Indeed, the CEO of the site, Brandon Wey, decided to take on the name Brandon Wade. Because, he told the Times, it sounded more Hefneresque.
The Times' story is full of enchanting students who need money and pampering with the so-called finer things in life. You know, Fendi purses, Pucci dresses, and broccoli boiled in gold leaf. Of course, these finer things also may include hanging out with an old, balding, paunchy dude who just happens to have a black American Express card.
The site itself explains it in far more lyrical (and historical) terms: "In the past, Kings, Shahs and Emperors have had multiple lovers or concubines. It is human instinct to be attracted to beauty, as it is to be attracted to wealth and power."
Well, this human instinct seems to lead (mostly) men, who have to pay to be on the site, and women, who don't, to seek each other out for mutually beneficial relationships.
These arrangements are described in quite loving detail in the Times: sugar daddies who begin to feel real affection for their babies; sugar daddies who get jealous when they discover that their babies actually have nonpaying boyfriends at college; sugar daddies who have sour breath that kills their baby's sweetness.
But the hero of the piece is Sam.
Sam's goal is not rhythm. It is algorithm. He treats Seekingarrangement.com as the perfect scientific experiment. He establishes a trust in his sugar baby's name that pays $5,000 a month. Each daddy/baby relationship is a fixed-term contract. The money continues to flow even if the river of the lady's love experiences an unexpected drought.
Sam always has a fixed budget and even has quarterly reviews to assess progress. Naturally, he has certain exigencies--no tats, no implants, no veggies, for example.
But here is the bad news for everyone out there--those working for Google and those not--who believe that life can be boiled down to rational constructs: Sam has found little evidence that spending more money brings a better quality of relationship.
And so humanity trudges on, in desperate search of its own salvation in the arms and bank account of another.

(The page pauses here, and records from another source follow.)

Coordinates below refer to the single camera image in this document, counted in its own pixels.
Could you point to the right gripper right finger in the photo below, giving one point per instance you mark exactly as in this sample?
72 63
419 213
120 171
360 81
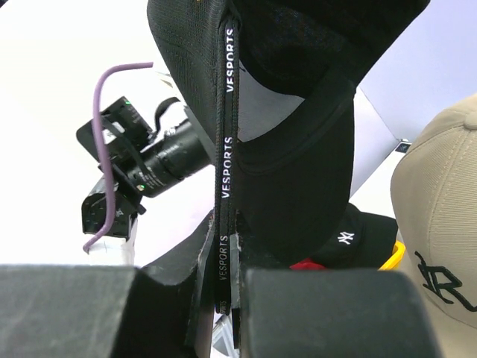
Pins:
336 312

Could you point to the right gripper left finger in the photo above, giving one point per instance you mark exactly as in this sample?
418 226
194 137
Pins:
161 310

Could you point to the black cap gold R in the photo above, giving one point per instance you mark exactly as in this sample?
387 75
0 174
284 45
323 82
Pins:
272 84

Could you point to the beige cap black R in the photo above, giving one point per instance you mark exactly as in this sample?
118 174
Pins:
433 194

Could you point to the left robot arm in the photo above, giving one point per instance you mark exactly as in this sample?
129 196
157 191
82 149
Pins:
147 161

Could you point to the red cap white logo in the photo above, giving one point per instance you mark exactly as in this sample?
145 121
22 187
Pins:
307 265

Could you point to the black cap white NY logo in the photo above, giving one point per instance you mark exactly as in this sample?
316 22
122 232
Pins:
361 240

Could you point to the yellow plastic tray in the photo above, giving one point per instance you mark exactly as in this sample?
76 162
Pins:
393 262

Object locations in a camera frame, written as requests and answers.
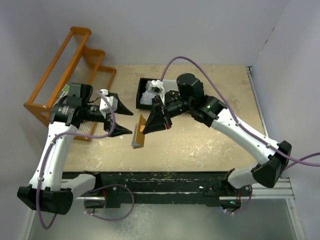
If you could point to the orange wooden tiered rack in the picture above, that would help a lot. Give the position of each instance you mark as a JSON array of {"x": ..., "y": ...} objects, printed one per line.
[{"x": 74, "y": 62}]

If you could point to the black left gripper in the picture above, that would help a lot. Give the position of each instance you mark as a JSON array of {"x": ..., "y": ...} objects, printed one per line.
[{"x": 121, "y": 109}]

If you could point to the black item in box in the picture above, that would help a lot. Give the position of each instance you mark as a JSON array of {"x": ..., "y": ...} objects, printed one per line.
[{"x": 171, "y": 94}]

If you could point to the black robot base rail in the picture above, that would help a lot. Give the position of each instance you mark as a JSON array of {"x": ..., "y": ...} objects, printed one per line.
[{"x": 207, "y": 188}]

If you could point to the white cards in box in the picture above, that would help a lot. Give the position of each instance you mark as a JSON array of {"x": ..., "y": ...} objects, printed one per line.
[{"x": 146, "y": 98}]

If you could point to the yellow leather card holder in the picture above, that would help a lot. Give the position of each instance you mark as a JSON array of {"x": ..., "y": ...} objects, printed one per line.
[{"x": 138, "y": 136}]

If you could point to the black three-compartment organizer box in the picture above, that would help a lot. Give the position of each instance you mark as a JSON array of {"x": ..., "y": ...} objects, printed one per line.
[{"x": 191, "y": 93}]

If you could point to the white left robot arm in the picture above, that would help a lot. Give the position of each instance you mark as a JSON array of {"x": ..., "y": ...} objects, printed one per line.
[{"x": 45, "y": 191}]

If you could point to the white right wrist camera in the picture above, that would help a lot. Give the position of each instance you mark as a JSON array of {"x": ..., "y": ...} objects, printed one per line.
[{"x": 156, "y": 87}]

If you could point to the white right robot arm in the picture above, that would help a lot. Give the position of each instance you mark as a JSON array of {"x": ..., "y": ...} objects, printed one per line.
[{"x": 270, "y": 155}]

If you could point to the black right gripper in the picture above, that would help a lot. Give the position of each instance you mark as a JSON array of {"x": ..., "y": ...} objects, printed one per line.
[{"x": 157, "y": 119}]

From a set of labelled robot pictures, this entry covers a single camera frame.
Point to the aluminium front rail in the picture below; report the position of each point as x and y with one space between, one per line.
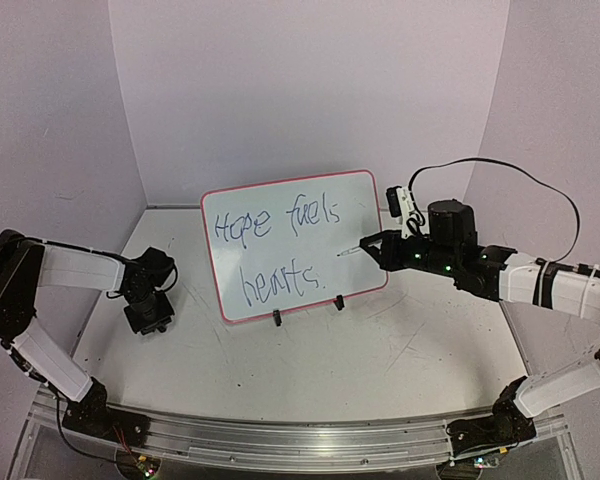
292 447

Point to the black whiteboard stand clip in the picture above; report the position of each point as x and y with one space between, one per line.
276 315

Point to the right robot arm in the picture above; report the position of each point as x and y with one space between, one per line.
450 249

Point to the right circuit board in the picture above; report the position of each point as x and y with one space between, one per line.
486 462

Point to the circuit board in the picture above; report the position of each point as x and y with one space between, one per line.
136 468
486 462

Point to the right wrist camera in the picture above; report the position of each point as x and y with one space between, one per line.
403 208

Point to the left circuit board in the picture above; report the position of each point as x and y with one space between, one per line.
136 468

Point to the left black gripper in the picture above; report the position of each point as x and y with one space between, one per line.
146 327

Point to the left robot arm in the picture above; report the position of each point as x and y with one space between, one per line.
31 270

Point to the pink framed whiteboard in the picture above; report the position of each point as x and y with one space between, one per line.
273 245

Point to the white marker pen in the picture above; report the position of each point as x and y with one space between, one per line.
349 251

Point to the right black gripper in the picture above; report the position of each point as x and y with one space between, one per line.
386 256

Do you see any hope, people? Any hope at all?
It's a venal world.
People scrambling over each other to reach that muddy dollar lying on the sidewalk. And uncontrolled competition to secure a lover who will make others envious of our powers of seduction.
Researchers at the University of Wales Institute in Cardiff wanted to believe differently. Or, at least, I want to believe they wanted to believe differently.
They showed women pictures of the same man in two different cars: a silver Bentley Continental and a Ford Fiesta (think small, dinged, possibly driven by an academic). Women aged 21-40 expressed a vast preference for the gentry in the Bentley.
I wanted to weep when I read this. Every profile I have ever read on Match.com tells me that women want a sense of humor, not a sense of Beemer. But no. It seems that a purring motor is the way to make a female turn feline.
Your faith in humanity may well be restored when you discover the researchers tried the same ruse with men--with very different results. The men couldn't give a broken sprocket if the woman was driving a stolen Lada. All they were interested in was...oh, go on, just guess. You know the answer.
This information drove the researchers to some brutal and depressing conclusions. The Institute's Dr. Michael Dunn told the "Telegraph": "Females focus on questions of wealth and status because if the male possesses those, that male would be in a better condition to rear healthy offspring."
You may consider a little purple pill when you hear that even when women make more money and have extremely attractive, um, cars, they still seek out men with even greater status (and, presumably, Mercedes) than their own.
Dr. Dunn, clearly a brave and happy man, even ventured to declare that women are the shallower sex. "Let's face it--there's evidence to support it," he said.